Set down a word-for-word copy of the data below, limited to the lines from the first through the line with "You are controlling".

Dataset entries:

┌────────

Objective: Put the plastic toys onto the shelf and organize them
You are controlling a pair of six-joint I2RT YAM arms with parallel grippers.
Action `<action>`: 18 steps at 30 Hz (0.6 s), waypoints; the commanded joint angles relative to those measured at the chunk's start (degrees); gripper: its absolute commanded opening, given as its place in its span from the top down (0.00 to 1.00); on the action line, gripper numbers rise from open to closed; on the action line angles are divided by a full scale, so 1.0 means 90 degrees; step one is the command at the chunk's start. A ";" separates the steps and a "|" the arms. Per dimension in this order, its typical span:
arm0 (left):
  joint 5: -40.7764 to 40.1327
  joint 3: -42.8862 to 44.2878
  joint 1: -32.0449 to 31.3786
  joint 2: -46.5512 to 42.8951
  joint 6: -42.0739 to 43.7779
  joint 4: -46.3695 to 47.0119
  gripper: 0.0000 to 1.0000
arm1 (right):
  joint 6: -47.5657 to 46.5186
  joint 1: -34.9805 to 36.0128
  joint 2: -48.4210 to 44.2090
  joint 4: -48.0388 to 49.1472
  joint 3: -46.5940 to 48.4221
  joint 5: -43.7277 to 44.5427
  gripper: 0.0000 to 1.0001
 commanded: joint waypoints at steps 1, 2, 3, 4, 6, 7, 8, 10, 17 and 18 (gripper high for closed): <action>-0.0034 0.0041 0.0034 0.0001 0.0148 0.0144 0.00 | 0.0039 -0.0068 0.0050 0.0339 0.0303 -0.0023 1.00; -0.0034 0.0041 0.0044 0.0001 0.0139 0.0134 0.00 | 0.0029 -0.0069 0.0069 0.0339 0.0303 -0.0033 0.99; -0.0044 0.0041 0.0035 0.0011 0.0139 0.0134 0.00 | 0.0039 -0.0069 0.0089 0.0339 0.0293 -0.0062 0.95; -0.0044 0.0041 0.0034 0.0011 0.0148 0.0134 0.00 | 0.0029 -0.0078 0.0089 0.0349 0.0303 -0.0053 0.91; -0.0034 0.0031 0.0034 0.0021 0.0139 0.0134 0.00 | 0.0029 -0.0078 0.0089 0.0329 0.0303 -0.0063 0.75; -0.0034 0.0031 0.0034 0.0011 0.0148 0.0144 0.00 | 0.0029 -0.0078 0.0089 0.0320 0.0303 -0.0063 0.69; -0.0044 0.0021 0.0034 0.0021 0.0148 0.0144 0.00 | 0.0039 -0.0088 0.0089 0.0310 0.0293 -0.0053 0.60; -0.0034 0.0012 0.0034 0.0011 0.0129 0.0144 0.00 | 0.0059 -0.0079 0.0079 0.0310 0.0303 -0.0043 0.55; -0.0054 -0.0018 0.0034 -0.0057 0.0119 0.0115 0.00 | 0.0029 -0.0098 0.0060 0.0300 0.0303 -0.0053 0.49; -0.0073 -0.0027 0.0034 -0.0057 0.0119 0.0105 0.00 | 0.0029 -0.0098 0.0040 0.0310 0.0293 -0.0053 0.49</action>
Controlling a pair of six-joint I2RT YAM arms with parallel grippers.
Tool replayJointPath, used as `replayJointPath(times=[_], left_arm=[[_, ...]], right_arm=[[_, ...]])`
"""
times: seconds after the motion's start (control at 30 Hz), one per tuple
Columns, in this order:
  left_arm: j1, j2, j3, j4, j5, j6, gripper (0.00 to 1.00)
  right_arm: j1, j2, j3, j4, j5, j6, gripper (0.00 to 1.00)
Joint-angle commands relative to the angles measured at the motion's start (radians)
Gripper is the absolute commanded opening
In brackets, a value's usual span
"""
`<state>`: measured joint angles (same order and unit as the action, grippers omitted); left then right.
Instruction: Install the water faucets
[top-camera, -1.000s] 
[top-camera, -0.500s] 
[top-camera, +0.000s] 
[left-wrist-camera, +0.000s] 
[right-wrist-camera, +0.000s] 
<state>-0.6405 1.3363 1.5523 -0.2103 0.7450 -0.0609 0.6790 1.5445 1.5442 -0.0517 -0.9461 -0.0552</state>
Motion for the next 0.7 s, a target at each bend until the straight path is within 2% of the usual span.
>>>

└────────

Written answer:
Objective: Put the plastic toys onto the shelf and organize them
You are controlling a pair of six-joint I2RT YAM arms with parallel grippers.

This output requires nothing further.